Para se chegar ao grão de qualidade superior – aquele que é exportado e/ou
utilizado para fazer expresso – é preciso persistência. Jonathan é um degustador
treinado – com boa base de paladar e olfato. Tanto que costuma participar do
cupping, como os entendidos chamam a degustação profissional da bebida. Para que
os cafés avaliados recebam uma pontuação justa, é de extrema importância que as
diferentes amostras sejam submetidas a uma torra e uma moagem padrão. Assim, seu
sabor não é comprometido se a torra ficou muito escura ou se a moagem não está
adequada. Tudo precisa estar igual para os paladares treinados conseguirem
apontar o melhor café. Para certificar-se de que a torra será exata e uniforme,
ele acompanha todo processo colocando os dados no seu computador.
O café é degustado em colher própria, que tem o formato de uma miniconcha de
feijão e os avaliadores dão notas de 0 a 10, avaliando 10 quesitos, entre eles
fragrância/aroma, uniformidade, ausência de defeitos, doçura, sabor e acidez.
Para ser considerado um café especial é preciso alcançar no mínimo 80 pontos.
“Diversas propriedades do Estado produzem cafés excelentes. Mas o Heimen está
entre os três melhores da minha vida”, entrega Jonathan.
Popularização do especial
Com essa produção estadual a todo vapor, o mixologista Diogo Cypriano viu uma
oportunidade de negócio. Apaixonado pela bebida, ele quer semear o consumo de
alto padrão entre a população, a um preço acessível. “Quero que as pessoas
possam experimentar o bom café produzido aqui. É como se elas estivessem tomando
um excelente champanhe”, diz.
Apaixonado pela bebida, Diogo Cypriano quer popularizar o consumo de
alto padrão
O Birita Coffe Beans nasceu no verão passado na Praia da Bacutia, em
Guarapari, mas já se mudou pra Vitória.

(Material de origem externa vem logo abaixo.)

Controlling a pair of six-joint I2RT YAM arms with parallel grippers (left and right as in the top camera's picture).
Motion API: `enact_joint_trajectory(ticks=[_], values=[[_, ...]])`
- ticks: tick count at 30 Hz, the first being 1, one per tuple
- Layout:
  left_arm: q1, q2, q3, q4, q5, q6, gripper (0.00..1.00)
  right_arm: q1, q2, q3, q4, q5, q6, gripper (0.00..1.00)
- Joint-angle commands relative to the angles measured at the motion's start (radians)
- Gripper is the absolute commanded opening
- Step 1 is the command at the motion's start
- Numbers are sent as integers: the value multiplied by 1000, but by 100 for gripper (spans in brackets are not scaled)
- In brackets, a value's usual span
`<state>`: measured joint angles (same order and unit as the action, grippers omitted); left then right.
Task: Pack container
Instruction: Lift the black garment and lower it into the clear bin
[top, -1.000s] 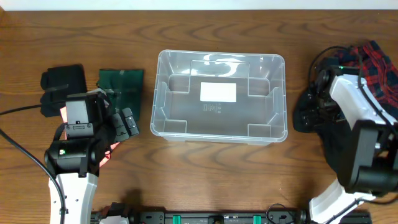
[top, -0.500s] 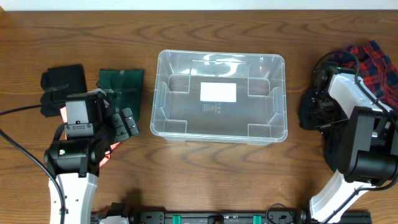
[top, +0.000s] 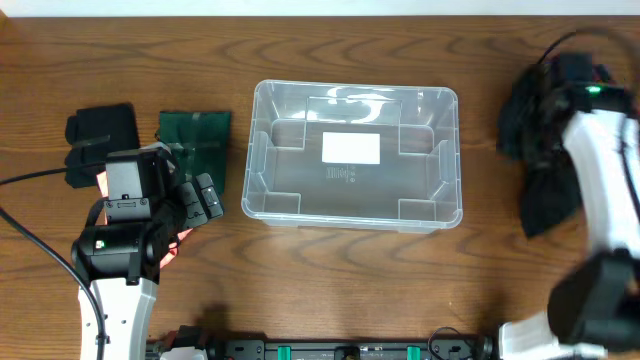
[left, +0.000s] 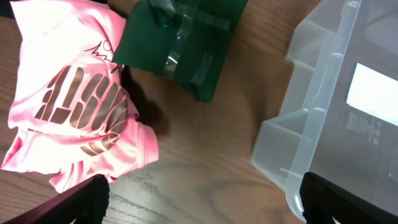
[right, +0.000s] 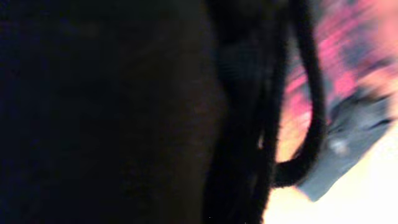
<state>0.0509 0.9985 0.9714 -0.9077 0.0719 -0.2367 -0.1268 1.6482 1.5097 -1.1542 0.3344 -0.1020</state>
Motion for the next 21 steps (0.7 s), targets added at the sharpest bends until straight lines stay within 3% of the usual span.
enact_joint_trajectory(ticks=[1,6,10,16,21], values=[[5,0,21,3,0,-10,98,49,-156,119,-3,8,0,1],[5,0,21,3,-1,-10,98,225,-237,189,-3,-47,-32,1],[5,0,21,3,0,-10,98,415,-228,189,1,-55,61,1],[5,0,21,-7,-1,-9,98,657,-117,189,12,-42,148,1],[5,0,21,-12,0,-9,98,706,21,188,6,-39,195,1]])
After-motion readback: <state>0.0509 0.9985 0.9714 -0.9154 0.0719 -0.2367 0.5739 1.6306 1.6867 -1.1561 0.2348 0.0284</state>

Diogo trabalha com o café da região do
Caparaó e sempre que pode incentiva seus clientes a provar os cafés classe A
produzidos no Estado. “Às vezes proponho ao cliente de, no lugar de tomar um
energético, optar pelo café”. No local a aposta é da bebida com notas de
chocolate intenso e um pouco de amêndoa.
Diogo Cypriano, que é especialista em drinques, passou a se interessar por
cafés depois que morou na França. “Fiz vários cursos de vinhos e bebidas. Na
França as pessoas valorizam o vinho, quero que aqui a gente valorize o café.

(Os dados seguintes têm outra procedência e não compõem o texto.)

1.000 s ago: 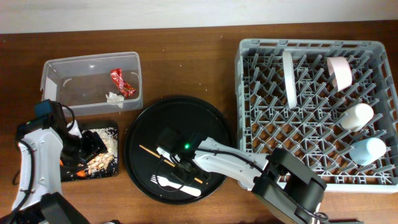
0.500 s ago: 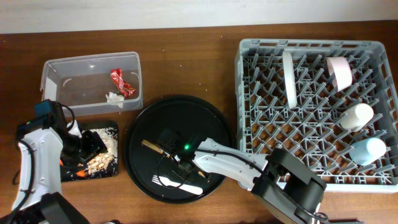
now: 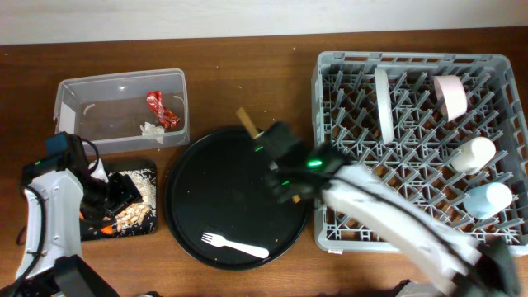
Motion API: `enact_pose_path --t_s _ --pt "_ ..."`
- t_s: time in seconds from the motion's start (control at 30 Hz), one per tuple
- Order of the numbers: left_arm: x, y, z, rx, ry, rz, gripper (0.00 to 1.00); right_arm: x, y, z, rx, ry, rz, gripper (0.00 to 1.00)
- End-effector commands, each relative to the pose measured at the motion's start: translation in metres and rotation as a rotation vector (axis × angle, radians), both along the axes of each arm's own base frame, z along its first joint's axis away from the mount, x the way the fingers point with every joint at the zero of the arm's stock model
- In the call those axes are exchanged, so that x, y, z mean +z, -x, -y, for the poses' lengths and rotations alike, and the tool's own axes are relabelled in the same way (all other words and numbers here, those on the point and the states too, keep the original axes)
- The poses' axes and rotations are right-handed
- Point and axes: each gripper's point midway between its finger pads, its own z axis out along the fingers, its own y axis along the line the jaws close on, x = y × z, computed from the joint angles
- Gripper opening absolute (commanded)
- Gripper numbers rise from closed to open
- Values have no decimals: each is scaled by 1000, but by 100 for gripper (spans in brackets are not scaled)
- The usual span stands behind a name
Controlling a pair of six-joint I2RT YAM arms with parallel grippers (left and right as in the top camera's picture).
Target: Sort waste into correct bins and load items into the dishwasher rack
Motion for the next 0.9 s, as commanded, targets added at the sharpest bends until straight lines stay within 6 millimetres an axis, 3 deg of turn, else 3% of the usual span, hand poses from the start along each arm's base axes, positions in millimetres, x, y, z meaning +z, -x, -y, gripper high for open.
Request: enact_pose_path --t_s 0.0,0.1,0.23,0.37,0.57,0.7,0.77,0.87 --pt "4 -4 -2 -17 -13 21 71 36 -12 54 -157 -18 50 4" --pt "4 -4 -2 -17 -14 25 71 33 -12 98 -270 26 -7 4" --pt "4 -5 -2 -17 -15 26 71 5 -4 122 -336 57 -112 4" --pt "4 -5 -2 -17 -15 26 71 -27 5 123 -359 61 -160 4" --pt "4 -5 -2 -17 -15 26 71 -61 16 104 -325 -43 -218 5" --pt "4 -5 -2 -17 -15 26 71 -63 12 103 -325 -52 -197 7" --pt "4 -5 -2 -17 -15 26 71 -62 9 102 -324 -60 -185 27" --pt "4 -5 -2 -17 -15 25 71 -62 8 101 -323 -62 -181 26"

Estudei e em apaixonei pela bebida”, conta. Apaixonado assim como Vagner Uliana,
barista de Pedra Azul. “Posso tomar um dos melhores cafés do mundo todos os
dias. Sou um privilegiado”.
Cinco erros que mais cometemos
1. Comprar café de baixa qualidade.
2. Não moer o café em casa e usar moagem inadequada para o método.
3. Usar água de torneira (com excesso de cloro).
4. Exceder na quantidade de café ou de água.
5. Preparar mais café do que o necessário para consumo imediato.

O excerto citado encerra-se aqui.